Stephen Bulugu

Personal information
- Full name: Stephen Bulugu
- Date of birth: September 12, 2006 (age 19)
- Place of birth: Kenya
- Height: 1.84 m (6 ft 0 in)
- Position: Defender

Team information
- Current team: Nairobi City Stars
- Number: 22

Senior career*
- Years: Team / Apps / (Gls)
- 2003–2024: Muhoroni Youth / 15 / (3)
- 2024–: Nairobi City Stars / 27 / (0)

= Stephen Bulugu =

Tanzanian footballer

Stephen Bulugu is a Tanzanian professional footballer who plays as a left back or left sided centre back. He most recently featured for Muhoroni Youth in the Kenyan Premier League before signing with Nairobi City Stars ahead of the 2024–25 season.

==Career==
Bulugu earned recognition during the 2023–24 FKF Premier League season as a standout performer in defense.

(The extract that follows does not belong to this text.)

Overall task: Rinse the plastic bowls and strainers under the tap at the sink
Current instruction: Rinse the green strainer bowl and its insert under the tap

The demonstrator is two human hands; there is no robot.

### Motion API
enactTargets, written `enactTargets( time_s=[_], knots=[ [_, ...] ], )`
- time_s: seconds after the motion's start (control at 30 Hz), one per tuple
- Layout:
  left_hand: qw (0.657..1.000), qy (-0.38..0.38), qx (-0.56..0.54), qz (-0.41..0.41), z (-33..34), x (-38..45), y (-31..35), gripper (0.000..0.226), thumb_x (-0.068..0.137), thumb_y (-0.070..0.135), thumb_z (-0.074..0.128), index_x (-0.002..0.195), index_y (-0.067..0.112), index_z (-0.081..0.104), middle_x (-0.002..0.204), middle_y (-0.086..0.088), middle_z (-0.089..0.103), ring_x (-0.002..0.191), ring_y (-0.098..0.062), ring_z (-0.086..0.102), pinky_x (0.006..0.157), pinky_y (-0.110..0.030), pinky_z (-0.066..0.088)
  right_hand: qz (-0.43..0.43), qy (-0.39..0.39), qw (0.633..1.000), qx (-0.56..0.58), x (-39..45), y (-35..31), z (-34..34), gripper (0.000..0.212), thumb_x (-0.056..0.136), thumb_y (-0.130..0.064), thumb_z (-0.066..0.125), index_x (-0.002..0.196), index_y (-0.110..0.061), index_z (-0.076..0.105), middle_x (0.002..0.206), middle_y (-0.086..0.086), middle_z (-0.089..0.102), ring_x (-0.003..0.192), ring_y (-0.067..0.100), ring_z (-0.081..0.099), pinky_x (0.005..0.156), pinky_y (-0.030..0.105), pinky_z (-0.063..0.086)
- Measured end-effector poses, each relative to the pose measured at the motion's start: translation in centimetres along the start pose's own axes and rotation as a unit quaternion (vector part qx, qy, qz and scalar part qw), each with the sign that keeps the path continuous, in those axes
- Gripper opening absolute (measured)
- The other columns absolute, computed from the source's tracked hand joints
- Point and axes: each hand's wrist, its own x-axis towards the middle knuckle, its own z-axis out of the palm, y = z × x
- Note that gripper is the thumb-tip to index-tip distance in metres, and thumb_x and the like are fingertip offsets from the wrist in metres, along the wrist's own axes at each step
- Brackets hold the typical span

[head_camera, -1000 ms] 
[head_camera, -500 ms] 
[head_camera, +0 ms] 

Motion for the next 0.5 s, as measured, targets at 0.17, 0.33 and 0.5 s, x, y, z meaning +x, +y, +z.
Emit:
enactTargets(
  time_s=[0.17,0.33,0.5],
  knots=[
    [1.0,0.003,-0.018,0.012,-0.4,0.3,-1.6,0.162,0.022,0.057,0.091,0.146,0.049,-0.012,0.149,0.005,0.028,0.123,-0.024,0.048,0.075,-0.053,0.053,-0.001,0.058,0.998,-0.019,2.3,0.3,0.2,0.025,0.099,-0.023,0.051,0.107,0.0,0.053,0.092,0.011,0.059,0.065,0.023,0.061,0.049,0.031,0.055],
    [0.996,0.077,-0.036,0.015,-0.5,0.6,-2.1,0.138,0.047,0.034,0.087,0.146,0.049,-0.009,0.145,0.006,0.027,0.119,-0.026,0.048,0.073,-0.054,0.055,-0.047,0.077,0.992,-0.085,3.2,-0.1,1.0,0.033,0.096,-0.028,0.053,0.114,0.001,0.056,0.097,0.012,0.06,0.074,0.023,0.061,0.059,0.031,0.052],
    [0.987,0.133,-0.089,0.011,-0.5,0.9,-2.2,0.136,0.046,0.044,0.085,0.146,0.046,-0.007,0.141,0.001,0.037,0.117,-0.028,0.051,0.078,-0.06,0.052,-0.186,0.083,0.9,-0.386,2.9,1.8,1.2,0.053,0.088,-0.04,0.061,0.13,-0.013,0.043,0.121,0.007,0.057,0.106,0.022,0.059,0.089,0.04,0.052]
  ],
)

In March 2024, he was named Man of the Match in a crucial 1–1 draw against Kenya Police FC, praised for his pivotal defensive contributions and composure under pressure.

In September 2024, he transferred to Nairobi City Stars on a two year deal. He made his debut for Simba wa Nairobi in Machakos by clocking a full game against reigning Kenyan champions Gor Mahia on 28 Oct 2024. He went on to register total of 27 games in his first season at City Stars.